● ABOUT THIS TASK
Starting at the line with "Formatted like this" and stopping at the final line, retype the data below exactly; do not carry over any pictures.

[Opening DATA FOR THE TASK section]

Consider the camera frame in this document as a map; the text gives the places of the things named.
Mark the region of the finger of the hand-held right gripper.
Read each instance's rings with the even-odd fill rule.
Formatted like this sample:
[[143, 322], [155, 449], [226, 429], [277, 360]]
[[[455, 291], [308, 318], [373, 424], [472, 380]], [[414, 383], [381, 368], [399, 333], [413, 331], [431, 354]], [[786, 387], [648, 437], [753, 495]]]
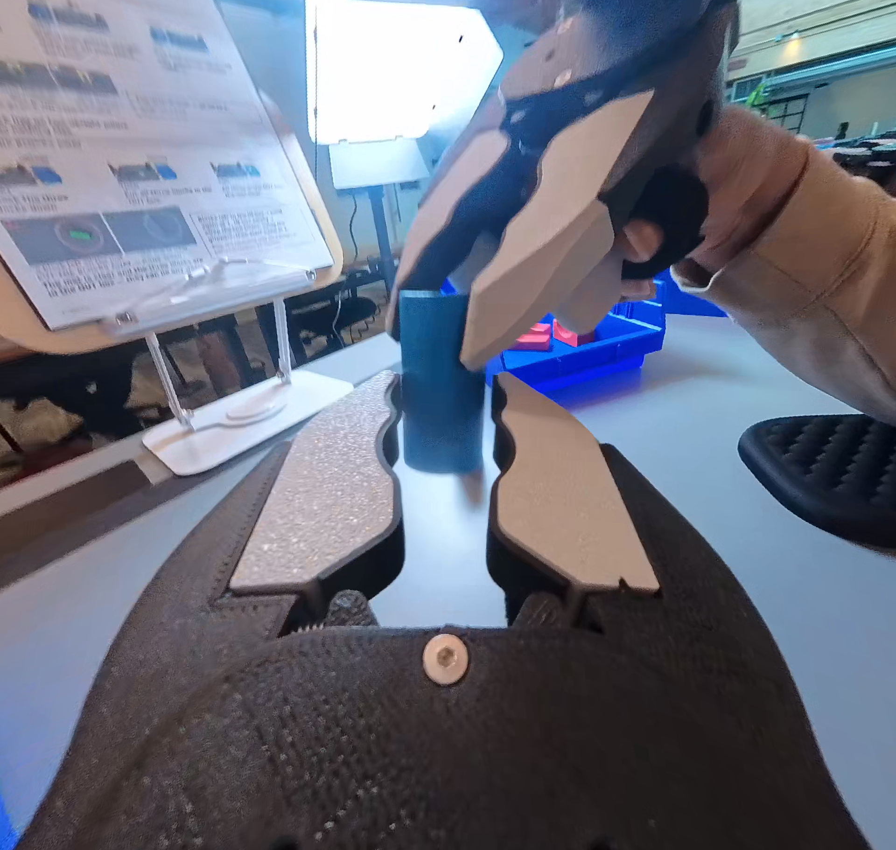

[Closing DATA FOR THE TASK section]

● SOLUTION TO THIS EXERCISE
Formatted like this sample:
[[143, 322], [155, 449], [226, 429], [277, 360]]
[[[455, 291], [308, 318], [373, 424], [472, 380]], [[414, 383], [381, 368], [399, 333], [413, 331], [431, 354]], [[786, 387], [648, 437], [753, 495]]]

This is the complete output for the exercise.